● Description of the task
Filter the material, keeping only lines with the word "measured".

::: Source material :::

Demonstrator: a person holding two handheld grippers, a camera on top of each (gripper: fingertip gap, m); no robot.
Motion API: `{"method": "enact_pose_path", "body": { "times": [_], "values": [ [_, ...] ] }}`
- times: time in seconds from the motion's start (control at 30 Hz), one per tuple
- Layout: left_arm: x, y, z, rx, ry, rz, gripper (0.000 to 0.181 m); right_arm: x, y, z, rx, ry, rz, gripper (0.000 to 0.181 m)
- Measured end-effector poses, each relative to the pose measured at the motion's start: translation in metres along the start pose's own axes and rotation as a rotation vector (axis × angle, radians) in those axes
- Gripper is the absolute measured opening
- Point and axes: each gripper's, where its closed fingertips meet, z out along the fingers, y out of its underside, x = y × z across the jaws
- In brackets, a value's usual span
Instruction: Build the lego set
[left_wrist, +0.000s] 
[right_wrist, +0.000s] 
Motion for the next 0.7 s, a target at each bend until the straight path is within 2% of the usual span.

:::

● Response to this exercise
- Measured end-effector poses, each relative to the pose measured at the motion's start: translation in metres along the start pose's own axes and rotation as a rotation vector (axis × angle, radians) in those axes
- Gripper is the absolute measured opening

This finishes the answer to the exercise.